Results and policy lessons

Incidence of full immunization (child received five or more vaccinations): Among children aged 1-3 years, 38.3 percent were fully immunized in intervention B villages, compared to 16.6 percent in intervention A villages, and 6.2 percent in comparison villages. A child was 6.19 times as likely to be completely immunized in intervention B villages as in comparison villages, and 2.69 times as likely to be immunized in intervention A villages relative to comparison villages. Children in areas neighboring intervention B villages are also more likely to be fully immunized relative to those in areas adjacent to intervention A villages (20 percent vs 10 percent), suggesting that reliable camps with incentives also prompted parents from farther away to get their children immunized.
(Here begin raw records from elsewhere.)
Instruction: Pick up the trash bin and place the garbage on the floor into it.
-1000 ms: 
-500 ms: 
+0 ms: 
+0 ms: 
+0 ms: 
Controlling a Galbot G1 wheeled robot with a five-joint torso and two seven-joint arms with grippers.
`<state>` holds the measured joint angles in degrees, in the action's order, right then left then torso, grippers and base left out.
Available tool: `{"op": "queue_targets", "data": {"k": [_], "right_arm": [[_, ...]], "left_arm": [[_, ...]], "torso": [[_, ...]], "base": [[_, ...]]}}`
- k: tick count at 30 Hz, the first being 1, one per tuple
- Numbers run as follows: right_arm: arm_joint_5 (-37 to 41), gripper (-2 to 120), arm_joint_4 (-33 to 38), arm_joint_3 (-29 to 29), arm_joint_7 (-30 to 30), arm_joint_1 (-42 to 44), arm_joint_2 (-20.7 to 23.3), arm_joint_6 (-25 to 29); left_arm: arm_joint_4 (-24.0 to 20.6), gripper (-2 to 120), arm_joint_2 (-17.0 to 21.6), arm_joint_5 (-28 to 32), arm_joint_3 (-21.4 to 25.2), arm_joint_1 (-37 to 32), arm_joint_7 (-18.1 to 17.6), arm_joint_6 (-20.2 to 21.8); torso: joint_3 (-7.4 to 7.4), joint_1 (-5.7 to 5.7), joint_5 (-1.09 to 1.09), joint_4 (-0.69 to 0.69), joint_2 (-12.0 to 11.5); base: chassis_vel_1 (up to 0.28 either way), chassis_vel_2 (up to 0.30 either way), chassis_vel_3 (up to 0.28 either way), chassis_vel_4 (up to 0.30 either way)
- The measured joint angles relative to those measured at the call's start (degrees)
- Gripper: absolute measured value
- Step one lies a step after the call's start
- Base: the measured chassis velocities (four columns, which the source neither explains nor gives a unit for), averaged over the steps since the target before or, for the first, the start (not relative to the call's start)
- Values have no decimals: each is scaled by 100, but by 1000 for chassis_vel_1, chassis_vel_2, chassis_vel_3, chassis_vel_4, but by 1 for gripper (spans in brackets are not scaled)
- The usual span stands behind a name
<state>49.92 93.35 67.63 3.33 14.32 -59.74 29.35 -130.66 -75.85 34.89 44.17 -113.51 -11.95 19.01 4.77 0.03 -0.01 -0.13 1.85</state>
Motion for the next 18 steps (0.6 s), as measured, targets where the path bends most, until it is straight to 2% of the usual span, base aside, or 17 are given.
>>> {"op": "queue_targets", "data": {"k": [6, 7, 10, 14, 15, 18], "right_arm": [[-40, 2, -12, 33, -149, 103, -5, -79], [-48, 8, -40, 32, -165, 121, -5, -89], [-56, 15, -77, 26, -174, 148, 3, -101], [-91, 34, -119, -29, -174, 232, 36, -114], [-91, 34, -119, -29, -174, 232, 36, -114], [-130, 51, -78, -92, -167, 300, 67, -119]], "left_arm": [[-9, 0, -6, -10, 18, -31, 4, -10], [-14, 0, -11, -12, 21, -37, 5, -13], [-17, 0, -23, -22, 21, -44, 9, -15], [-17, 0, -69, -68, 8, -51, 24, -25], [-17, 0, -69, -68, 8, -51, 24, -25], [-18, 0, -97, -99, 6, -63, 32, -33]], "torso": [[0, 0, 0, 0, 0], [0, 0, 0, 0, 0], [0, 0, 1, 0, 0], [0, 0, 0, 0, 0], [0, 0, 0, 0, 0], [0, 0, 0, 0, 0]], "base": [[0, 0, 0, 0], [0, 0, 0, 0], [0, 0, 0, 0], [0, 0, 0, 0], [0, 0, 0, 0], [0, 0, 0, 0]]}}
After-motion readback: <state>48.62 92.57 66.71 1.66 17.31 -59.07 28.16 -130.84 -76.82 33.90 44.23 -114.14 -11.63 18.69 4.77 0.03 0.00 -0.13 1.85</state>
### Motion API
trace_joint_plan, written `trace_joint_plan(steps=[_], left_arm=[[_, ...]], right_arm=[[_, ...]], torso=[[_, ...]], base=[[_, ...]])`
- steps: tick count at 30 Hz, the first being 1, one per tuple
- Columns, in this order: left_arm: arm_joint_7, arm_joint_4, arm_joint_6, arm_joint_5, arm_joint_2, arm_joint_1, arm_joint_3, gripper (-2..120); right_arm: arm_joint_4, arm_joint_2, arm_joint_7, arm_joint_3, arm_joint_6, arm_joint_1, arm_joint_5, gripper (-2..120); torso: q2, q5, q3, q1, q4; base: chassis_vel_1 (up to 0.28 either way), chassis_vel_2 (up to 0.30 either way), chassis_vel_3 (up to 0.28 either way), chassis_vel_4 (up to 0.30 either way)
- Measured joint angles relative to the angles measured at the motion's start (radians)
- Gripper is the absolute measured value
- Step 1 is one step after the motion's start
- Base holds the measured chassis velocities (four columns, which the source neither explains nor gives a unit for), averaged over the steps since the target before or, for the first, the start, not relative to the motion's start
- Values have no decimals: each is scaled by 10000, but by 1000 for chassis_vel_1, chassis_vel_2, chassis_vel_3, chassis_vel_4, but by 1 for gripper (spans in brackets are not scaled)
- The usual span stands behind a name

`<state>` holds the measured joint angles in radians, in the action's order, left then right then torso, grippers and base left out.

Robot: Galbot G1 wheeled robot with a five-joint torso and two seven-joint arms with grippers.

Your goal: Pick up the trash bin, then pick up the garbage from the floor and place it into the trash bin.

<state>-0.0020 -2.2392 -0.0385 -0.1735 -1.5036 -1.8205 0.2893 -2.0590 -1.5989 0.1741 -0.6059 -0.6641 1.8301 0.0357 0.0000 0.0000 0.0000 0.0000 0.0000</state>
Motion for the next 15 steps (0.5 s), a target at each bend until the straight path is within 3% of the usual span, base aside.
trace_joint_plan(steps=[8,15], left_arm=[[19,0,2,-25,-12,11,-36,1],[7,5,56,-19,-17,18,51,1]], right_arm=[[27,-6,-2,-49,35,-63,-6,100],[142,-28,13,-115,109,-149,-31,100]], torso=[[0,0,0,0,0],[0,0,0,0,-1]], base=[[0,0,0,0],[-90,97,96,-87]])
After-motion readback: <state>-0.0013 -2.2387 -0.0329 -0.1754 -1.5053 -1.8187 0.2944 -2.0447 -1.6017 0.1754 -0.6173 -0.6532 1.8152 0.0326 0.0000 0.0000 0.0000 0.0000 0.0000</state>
Study results indicate that offering families in resource-poor settings small, non-financial incentives in addition to reliable services and education is more effective than providing services and education alone. It is also more cost effective, lowering the cost per child immunized, even considering the cost of the incentives. The average cost per child completely vaccinated was US$27.94 in intervention B villages, relative to US$55.83 in intervention A villages.

Banerjee, Abhijit, Angus Deaton, and Esther Duflo. 2004. "Health Care Delivery in Rural Rajasthan." Economic and Political Weekly: 944-99. Banerjee, Abhijit Vinayak, Esther Duflo, Rachel Glennerster, and Dhruva Kothari. 2010. "Improving Immunisation Coverage in Rural India: Clustered Randomised Controlled Evaluation of Immunisation Campaigns with and without Incentives." BMJ 340 :c222.